*PROBLEM TO WORK ON*
Write out the material below exactly, with no line missing.
++++ GIVEN ENTRIES ++++
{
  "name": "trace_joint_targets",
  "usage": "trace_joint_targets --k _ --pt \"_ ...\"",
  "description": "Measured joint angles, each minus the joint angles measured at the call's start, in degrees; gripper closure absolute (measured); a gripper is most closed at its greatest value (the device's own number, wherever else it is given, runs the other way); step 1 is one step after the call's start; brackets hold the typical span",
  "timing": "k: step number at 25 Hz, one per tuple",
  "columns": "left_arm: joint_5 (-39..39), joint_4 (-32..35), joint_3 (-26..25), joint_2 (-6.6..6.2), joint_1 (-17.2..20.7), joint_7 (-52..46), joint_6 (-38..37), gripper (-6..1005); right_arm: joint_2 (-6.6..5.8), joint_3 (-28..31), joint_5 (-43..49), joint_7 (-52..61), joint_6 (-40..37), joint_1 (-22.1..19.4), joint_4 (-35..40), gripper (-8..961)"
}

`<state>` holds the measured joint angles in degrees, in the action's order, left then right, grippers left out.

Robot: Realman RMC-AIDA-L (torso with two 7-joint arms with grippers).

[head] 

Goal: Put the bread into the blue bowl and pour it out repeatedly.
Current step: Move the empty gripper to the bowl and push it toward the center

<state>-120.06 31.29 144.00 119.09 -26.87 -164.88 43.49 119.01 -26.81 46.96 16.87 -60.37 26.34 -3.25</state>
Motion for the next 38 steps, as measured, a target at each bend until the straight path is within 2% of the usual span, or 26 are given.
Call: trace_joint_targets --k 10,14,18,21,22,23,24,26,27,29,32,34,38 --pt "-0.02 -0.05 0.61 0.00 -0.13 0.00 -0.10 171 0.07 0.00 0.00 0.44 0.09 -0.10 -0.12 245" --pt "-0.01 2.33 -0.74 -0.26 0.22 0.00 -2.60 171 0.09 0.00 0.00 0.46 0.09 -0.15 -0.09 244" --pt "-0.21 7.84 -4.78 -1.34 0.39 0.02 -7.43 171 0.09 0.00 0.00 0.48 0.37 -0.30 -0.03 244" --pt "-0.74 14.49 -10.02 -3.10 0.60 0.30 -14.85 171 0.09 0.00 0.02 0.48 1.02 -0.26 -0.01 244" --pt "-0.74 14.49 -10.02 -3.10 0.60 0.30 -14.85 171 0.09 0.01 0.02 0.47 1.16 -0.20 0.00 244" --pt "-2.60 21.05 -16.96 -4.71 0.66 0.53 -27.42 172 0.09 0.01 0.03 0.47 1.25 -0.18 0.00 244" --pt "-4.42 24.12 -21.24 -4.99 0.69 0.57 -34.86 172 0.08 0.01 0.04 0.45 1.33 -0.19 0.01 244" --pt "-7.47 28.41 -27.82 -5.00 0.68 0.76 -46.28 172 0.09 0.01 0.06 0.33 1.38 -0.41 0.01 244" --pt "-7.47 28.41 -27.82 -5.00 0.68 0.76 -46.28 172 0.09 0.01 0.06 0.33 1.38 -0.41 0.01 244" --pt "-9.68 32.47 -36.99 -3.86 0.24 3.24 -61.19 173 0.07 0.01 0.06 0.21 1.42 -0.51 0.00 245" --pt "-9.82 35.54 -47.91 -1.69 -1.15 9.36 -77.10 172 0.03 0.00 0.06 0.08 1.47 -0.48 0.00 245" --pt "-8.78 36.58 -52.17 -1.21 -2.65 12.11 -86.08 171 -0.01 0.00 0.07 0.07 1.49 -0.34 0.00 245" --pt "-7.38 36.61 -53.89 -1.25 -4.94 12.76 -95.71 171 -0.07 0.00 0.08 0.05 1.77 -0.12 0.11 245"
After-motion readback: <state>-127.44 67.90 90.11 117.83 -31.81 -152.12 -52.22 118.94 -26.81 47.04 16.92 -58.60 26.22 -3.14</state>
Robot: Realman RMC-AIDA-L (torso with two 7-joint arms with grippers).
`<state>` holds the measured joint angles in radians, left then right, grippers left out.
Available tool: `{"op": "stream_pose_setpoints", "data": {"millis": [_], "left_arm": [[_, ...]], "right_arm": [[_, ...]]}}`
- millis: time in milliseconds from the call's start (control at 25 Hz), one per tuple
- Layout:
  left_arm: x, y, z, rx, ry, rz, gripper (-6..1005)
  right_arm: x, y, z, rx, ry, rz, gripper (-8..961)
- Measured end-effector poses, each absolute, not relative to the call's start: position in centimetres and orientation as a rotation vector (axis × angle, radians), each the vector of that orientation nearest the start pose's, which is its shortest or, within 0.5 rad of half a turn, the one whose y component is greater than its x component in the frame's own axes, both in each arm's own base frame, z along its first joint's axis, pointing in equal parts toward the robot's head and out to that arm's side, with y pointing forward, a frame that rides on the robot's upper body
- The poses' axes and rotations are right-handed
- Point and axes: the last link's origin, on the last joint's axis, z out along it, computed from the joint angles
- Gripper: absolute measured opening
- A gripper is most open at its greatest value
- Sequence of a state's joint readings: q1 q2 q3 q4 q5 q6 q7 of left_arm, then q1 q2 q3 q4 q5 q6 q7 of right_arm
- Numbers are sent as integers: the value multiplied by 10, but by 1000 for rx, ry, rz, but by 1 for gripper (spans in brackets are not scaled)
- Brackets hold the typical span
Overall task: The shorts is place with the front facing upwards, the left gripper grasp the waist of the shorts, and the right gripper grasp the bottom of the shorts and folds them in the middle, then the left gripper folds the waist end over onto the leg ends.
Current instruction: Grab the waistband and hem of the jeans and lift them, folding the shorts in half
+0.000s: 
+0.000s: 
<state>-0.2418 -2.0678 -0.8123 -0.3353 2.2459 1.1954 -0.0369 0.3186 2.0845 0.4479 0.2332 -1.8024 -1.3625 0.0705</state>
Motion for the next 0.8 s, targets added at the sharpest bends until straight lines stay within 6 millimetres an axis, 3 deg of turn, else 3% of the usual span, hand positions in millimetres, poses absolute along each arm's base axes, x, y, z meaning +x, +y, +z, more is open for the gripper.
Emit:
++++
*PROBLEM SOLUTION*
{
  "name": "trace_joint_targets",
  "usage": "trace_joint_targets --k _ --pt \"_ ...\"",
  "description": "Measured joint angles, each minus the joint angles measured at the call's start, in degrees; gripper closure absolute (measured); a gripper is most closed at its greatest value (the device's own number, wherever else it is given, runs the other way); step 1 is one step after the call's start; brackets hold the typical span",
  "timing": "k: step number at 25 Hz, one per tuple",
  "columns": "left_arm: joint_5 (-39..39), joint_4 (-32..35), joint_3 (-26..25), joint_2 (-6.6..6.2), joint_1 (-17.2..20.7), joint_7 (-52..46), joint_6 (-38..37), gripper (-6..1005); right_arm: joint_2 (-6.6..5.8), joint_3 (-28..31), joint_5 (-43..49), joint_7 (-52..61), joint_6 (-40..37), joint_1 (-22.1..19.4), joint_4 (-35..40), gripper (-8..961)"
}

`<state>` holds the measured joint angles in degrees, in the action's order, left then right, grippers left out.

Robot: Realman RMC-AIDA-L (torso with two 7-joint arms with grippers).

[head] 

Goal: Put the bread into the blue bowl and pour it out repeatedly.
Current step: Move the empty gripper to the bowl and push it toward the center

<state>-120.06 31.29 144.00 119.09 -26.87 -164.88 43.49 119.01 -26.81 46.96 16.87 -60.37 26.34 -3.25</state>
Motion for the next 38 steps, as measured, a target at each bend until the straight path is within 2% of the usual span, or 26 are given.
Call: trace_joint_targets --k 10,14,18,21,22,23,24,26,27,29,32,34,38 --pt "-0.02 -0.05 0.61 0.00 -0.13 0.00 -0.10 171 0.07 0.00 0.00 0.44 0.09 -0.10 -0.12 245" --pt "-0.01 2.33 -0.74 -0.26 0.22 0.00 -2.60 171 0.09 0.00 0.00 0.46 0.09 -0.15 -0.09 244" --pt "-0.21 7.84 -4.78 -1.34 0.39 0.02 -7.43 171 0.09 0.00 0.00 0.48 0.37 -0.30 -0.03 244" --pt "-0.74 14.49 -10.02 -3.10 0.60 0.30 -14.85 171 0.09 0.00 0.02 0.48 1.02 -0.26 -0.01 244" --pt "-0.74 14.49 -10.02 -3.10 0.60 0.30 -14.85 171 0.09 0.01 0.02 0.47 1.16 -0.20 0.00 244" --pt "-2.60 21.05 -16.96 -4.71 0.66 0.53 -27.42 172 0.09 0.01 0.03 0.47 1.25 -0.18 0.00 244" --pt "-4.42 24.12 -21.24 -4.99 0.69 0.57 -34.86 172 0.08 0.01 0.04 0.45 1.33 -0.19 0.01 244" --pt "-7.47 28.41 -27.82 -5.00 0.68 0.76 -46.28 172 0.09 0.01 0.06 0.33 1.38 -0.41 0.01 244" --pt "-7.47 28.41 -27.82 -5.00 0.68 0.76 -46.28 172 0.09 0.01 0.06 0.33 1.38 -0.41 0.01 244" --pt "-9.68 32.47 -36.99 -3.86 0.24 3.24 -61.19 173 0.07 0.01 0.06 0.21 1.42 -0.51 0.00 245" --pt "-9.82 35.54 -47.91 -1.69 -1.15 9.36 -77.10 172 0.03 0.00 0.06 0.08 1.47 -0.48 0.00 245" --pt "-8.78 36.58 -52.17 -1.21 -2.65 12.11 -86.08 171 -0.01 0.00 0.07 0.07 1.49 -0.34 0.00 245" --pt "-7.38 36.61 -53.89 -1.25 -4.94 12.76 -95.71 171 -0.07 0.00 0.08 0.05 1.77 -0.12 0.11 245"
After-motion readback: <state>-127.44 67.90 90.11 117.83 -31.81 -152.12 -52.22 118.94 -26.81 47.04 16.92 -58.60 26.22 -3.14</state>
Robot: Realman RMC-AIDA-L (torso with two 7-joint arms with grippers).
`<state>` holds the measured joint angles in radians, left then right, grippers left out.
Available tool: `{"op": "stream_pose_setpoints", "data": {"millis": [_], "left_arm": [[_, ...]], "right_arm": [[_, ...]]}}`
- millis: time in milliseconds from the call's start (control at 25 Hz), one per tuple
- Layout:
  left_arm: x, y, z, rx, ry, rz, gripper (-6..1005)
  right_arm: x, y, z, rx, ry, rz, gripper (-8..961)
- Measured end-effector poses, each absolute, not relative to the call's start: position in centimetres and orientation as a rotation vector (axis × angle, radians), each the vector of that orientation nearest the start pose's, which is its shortest or, within 0.5 rad of half a turn, the one whose y component is greater than its x component in the frame's own axes, both in each arm's own base frame, z along its first joint's axis, pointing in equal parts toward the robot's head and out to that arm's side, with y pointing forward, a frame that rides on the robot's upper body
- The poses' axes and rotations are right-handed
- Point and axes: the last link's origin, on the last joint's axis, z out along it, computed from the joint angles
- Gripper: absolute measured opening
- A gripper is most open at its greatest value
- Sequence of a state's joint readings: q1 q2 q3 q4 q5 q6 q7 of left_arm, then q1 q2 q3 q4 q5 q6 q7 of right_arm
- Numbers are sent as integers: the value multiplied by 10, but by 1000 for rx, ry, rz, but by 1 for gripper (spans in brackets are not scaled)
- Brackets hold the typical span
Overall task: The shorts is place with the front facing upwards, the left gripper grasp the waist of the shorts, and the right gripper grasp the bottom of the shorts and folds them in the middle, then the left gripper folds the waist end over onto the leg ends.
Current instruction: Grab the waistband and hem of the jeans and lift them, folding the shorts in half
+0.000s: 
+0.000s: 
<state>-0.2418 -2.0678 -0.8123 -0.3353 2.2459 1.1954 -0.0369 0.3186 2.0845 0.4479 0.2332 -1.8024 -1.3625 0.0705</state>
Motion for the next 0.8 s, targets added at the sharpest bends until straight lines stay within 6 millimetres an axis, 3 deg of turn, else 3% of the usual span, hand positions in millimetres, poses absolute along each arm's base axes, x, y, z meaning +x, +y, +z, more is open for the gripper.
Emit:

This is the complete output.